- **EXERCISE DIRECTIONS**
Reproduce each line from the first in the data through the line that contains "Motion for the" exactly; give nothing else.

==== MATERIAL PROVIDED

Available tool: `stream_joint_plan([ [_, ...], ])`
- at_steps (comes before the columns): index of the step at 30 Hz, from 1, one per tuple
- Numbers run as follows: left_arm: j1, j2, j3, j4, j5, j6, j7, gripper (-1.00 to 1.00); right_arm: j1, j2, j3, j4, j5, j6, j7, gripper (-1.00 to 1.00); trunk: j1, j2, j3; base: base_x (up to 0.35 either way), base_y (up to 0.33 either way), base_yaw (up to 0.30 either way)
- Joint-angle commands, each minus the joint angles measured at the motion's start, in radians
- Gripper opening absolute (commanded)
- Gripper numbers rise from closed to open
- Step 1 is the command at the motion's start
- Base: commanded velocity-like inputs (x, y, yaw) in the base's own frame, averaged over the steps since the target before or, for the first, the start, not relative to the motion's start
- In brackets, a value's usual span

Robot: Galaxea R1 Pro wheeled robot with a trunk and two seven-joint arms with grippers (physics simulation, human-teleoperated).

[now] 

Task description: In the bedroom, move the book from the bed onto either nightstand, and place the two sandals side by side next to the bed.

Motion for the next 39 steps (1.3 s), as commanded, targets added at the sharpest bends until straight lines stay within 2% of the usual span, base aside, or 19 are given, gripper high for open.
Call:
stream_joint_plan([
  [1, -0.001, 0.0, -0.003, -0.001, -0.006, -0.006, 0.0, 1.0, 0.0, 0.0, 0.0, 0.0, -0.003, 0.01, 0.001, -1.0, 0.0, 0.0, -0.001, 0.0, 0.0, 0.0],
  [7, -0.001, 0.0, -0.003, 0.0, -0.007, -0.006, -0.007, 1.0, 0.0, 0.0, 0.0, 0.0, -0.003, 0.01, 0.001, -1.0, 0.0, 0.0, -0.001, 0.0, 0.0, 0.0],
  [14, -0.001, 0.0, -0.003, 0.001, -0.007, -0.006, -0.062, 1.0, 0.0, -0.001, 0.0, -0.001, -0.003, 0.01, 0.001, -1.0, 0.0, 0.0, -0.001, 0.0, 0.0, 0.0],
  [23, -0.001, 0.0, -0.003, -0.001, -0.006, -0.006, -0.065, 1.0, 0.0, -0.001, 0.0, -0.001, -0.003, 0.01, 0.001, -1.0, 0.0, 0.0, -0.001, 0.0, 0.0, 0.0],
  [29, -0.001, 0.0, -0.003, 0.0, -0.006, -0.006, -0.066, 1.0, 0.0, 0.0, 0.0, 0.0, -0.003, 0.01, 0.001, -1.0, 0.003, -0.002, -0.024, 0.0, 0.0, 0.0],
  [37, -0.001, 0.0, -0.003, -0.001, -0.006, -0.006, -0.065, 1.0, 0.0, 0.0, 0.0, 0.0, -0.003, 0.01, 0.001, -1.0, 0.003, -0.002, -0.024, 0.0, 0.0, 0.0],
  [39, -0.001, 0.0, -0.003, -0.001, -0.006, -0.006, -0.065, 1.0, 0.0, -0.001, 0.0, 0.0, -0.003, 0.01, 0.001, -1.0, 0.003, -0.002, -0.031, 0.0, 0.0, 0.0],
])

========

- **ANSWER TO THE PROBLEM**
Available tool: `stream_joint_plan([ [_, ...], ])`
- at_steps (comes before the columns): index of the step at 30 Hz, from 1, one per tuple
- Numbers run as follows: left_arm: j1, j2, j3, j4, j5, j6, j7, gripper (-1.00 to 1.00); right_arm: j1, j2, j3, j4, j5, j6, j7, gripper (-1.00 to 1.00); trunk: j1, j2, j3; base: base_x (up to 0.35 either way), base_y (up to 0.33 either way), base_yaw (up to 0.30 either way)
- Joint-angle commands, each minus the joint angles measured at the motion's start, in radians
- Gripper opening absolute (commanded)
- Gripper numbers rise from closed to open
- Step 1 is the command at the motion's start
- Base: commanded velocity-like inputs (x, y, yaw) in the base's own frame, averaged over the steps since the target before or, for the first, the start, not relative to the motion's start
- In brackets, a value's usual span

Robot: Galaxea R1 Pro wheeled robot with a trunk and two seven-joint arms with grippers (physics simulation, human-teleoperated).

[now] 

Task description: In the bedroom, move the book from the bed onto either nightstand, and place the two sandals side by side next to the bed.

Motion for the next 39 steps (1.3 s), as commanded, targets added at the sharpest bends until straight lines stay within 2% of the usual span, base aside, or 19 are given, gripper high for open.

This exercise has no more to it.